Michael kept looking back at the woman until they could no longer see her body but he didn’t say anything else about it.

They ran and ran, as far as they could.

“I need to stop,” Michael finally said, sweat clinging to his pallid skin. “I have to sit down or I’ll throw up.”

“Let’s rest then,” Sonja said. “We should get that arrow out of your arm as well anyway.”

They had covered several kilometers by now and made several sharp turns in the hopes of throwing the hunters off their scent.

Michael groaned as he sat back against a thick trunk. He was extremely careful to not bump his arm against anything as he moved, the protruding arrow shaft making it difficult to position himself well.

“You’re the best at this, Mike,” Sonja said. “How would you like us to do this?”

Through clenched eyes he looked down at the wound and the dark blood that was mostly blocked from rushing out by the projectile. He whimpered but there was really only one way it was going to end.

“You will have to, uhm… You are going to have to… c-cut off one of the ends and pull the arrow out,” he stammered, his fingers gripping the fabric of his pants so tightly that his knuckles were white. “If we let it be for too long, it’s probably going to become infected, and I’d really rather not find out what kind of bacteria and other microbes are looking to get a piece of me in this godforsaken place. Actually, it probably already is infected but I don't want to think about that.”

Eik pulled out a water skin and let Michael drink as much water as he could. The healer was looking sick and ready to fall over, his clammy skin cool to the touch. They would soon be forced to take a chance on those fluid-filled sacks growing from the backs of the tadpole monsters or thirst would kill them before the assassins could get the job done.

Michael thanked him for the drink and held up his bad arm so he could show them what he wanted done.

“Sorry, guys. I know we’ve only got a few, but I’d like to use one of the healing potions…”

“Of course!” Heath said. “That’s been the plan ever since you got that damn thing stuck in you.”

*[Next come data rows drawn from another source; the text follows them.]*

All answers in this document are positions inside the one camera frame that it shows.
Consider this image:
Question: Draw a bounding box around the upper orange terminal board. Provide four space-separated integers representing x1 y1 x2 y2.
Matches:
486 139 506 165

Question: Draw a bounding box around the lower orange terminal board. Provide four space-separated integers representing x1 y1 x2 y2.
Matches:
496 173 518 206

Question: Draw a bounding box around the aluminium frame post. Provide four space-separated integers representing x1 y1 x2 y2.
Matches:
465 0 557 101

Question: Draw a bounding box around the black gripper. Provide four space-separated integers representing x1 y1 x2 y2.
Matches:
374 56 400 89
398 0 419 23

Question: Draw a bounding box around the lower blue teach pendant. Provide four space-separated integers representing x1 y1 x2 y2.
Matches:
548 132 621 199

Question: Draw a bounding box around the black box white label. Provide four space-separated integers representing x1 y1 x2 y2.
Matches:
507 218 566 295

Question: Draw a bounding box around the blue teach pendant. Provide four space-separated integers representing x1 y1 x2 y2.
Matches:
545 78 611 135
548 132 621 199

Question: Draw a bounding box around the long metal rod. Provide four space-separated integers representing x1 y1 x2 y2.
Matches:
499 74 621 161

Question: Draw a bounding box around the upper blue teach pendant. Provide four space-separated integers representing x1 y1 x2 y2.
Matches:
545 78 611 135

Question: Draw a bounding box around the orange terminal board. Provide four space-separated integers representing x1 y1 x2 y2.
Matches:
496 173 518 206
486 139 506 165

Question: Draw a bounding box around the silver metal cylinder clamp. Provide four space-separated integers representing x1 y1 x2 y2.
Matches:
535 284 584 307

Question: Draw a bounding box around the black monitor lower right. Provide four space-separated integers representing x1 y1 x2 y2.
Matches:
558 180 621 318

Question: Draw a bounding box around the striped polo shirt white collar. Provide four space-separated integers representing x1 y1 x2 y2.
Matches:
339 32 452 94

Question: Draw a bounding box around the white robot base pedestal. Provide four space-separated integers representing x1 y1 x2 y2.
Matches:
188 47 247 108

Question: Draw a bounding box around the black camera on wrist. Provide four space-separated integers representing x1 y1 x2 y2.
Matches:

Michael smiled through the pain and nodded gratefully. “Thank you. You’ll have to pull the arrow out of my arm and stick a finger in the wound.”—He had to pause as he appeared to have become dizzy from the thought alone—“Eik, I was thinking that you could disinfect by washing your hands in your own toxin. If you reabsorb it after then that’s probably the cleanest we’re going to get out here.”

“Good idea,” Eik agreed. “I’ll do that then.”

“Thank you. Heath, I think it would be best if you held me down so I don’t move too much. I have a feeling that I am not going to enjoy this much.”

“Leave it to me!” Heath promised, slapping his bicep.

“And Sonja. I’d like you to pull the arrow out and then get the orb of potion ready for me. I don’t want to risk fumbling it and smashing it on the ground, even if Atla said they were pretty sturdy.”

She nodded with a hand on the young healer’s shoulder.

“Okay,” he said with a deep breath. “Cut it and pull it out now please,” he said as Heath took hold of his arm and lay a knee across his shoulder.